为了找到基于AIC的最佳逻辑模型,我在UCI存储库(here)上运行德国信用数据循环,如下所示: 1)我将数据保存在名为" credit"的数据框中。标题从A1到A16(A16作为响应,只有A2和A3作为自变量)。 2)运行以下代码:
credit <-
read.csv("http://archive.ics.uci.edu/ml/machine-learning-databases/credit- screening/crx.data", na.strings="?",col.names=paste0('A',1:16))
#Remove rows with <NA>
credit <- credit[!is.na(credit$A2) & !is.na(credit$A2)&!is.na(credit$A16),]
print(head(credit))
print(tail(credit))
k<-5
pAIC<-c()
pd<-c()
library(splines)
for (i in 1:k){
for (j in 1:k){
if(i==1 & j==1){
optPmodel<-pModel<-
glm(A16 ~poly(A2,i)*poly(A3,j),family=binomial, data=credit)
bestPAIC<-extractAIC(pModel)[2]
pd<-c(pd,extractAIC(pModel)[1])
pAIC<-c(pAIC,bestPAIC)
}else{
pModel<-
glm(A16 ~poly(A2,i)*poly(A3,j),family=binomial, data=credit)
if((tmp<-extractAIC(pModel)[2]) < bestPAIC){
bestPAIC<-tmp
optPmodel<-pModel
}
pd<-c(pd,extractAIC(pModel)[1])
pAIC<-c(pAIC,tmp)
}
}
}
newA2<-seq(mA2<-floor(min(credit$A2)),MA2<-ceiling(max(credit$A2)),by=1)
newA3<-seq(mA3<-floor(min(credit$A3)),MA3<-ceiling(max(credit$A3)),by=1/2)
ii<-c()
jj<-c()
for (i in newA2){
for (j in newA3){
ii<-c(ii,i)
jj<-c(jj,j)
}
}
newPts<-data.frame(A2=ii, A3=jj) #add rows
# build the predictor for all the new points
####### This is where the code crashes:
nlogitPredP<-predict(optPmodel, newPts, type="response")

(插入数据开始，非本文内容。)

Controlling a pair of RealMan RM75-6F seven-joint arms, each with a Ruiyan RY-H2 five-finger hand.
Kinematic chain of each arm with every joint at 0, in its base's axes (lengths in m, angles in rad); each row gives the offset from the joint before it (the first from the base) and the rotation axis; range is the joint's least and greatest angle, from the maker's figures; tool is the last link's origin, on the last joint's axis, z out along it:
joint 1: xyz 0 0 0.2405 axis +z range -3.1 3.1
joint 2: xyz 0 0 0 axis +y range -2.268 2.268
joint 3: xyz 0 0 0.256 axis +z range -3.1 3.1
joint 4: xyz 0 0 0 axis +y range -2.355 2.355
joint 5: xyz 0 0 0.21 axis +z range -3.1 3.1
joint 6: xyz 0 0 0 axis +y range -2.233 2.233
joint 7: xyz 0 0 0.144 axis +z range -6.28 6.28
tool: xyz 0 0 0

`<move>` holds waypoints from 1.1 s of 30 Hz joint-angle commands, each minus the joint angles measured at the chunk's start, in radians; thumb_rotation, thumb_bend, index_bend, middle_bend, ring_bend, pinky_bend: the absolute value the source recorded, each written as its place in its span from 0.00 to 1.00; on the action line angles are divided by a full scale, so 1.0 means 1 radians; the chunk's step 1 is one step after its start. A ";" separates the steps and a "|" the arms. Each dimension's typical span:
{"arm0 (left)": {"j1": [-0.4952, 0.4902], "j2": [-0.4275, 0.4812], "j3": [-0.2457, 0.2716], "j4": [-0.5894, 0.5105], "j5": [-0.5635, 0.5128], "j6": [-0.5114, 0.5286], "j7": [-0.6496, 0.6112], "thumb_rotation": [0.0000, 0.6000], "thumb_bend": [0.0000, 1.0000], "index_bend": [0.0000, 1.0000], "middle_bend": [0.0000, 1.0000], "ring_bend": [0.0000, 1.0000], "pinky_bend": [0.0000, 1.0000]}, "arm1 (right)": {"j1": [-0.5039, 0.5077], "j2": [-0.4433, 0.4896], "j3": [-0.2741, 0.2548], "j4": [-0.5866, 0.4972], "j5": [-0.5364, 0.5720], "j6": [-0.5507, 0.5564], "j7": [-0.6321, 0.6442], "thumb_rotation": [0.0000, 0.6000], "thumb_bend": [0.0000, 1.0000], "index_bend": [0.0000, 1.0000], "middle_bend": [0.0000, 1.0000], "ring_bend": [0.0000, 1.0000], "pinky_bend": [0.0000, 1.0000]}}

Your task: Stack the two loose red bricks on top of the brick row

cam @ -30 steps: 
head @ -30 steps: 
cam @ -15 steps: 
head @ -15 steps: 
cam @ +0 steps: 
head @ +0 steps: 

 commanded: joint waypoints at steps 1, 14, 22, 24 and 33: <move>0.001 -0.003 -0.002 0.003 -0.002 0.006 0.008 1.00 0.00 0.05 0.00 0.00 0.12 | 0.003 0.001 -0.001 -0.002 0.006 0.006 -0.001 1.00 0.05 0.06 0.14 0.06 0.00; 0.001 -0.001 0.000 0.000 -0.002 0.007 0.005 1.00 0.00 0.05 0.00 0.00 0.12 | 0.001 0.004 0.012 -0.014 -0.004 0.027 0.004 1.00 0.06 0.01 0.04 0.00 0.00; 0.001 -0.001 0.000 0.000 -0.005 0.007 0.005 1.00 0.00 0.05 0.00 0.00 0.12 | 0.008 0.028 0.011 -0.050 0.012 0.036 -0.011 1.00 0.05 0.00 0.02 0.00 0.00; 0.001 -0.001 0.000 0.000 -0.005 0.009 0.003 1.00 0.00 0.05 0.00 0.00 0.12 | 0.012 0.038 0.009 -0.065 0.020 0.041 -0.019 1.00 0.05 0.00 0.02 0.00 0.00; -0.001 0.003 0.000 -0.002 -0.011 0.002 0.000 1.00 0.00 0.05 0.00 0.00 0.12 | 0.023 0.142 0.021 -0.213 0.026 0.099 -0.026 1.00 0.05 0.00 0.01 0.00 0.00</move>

第一个双重for循环在i和j上以1:k运行,并且对于每个构建逻辑模型A16~poly(A2,i)* poly(A3,j)并且如果它具有更好的则将其设置为optPmodel AIC比当前的optPmodel。当我想在预测中使用它时,我得到以下错误:
"Error: variables ‘poly(A2, i)’, ‘poly(A3, j)’ were specified with different types from the fit
In addition: Warning messages:
1: glm.fit: fitted probabilities numerically 0 or 1 occurred
2: glm.fit: fitted probabilities numerically 0 or 1 occurred
3: glm.fit: fitted probabilities numerically 0 or 1 occurred
4: glm.fit: fitted probabilities numerically 0 or 1 occurred
5: glm.fit: fitted probabilities numerically 0 or 1 occurred
6: In Z/rep(sqrt(norm2[-1L]), each = length(x)) :
longer object length is not a multiple of shorter object length
7: In Z/rep(sqrt(norm2[-1L]), each = length(x)) :
longer object length is not a multiple of shorter object length
我应该提一下,当我用B样条bs(A2,df = i)* bs(A3,df = j)替换poly(A2,i)* poly(A3,j)时,代码工作正常。最后,当我检查optPmodel并意识到i = 5,j = 5时,我在交互式会话中做了以下事情:
optPmodel1<-glm(A16~poly(A2,5)*poly(A3,5),family=binomial,data=credit)
nlogitPredP<-predict(optPmodel1, newPts, type="response")
然后它工作得很好。任何见解都将不胜感激。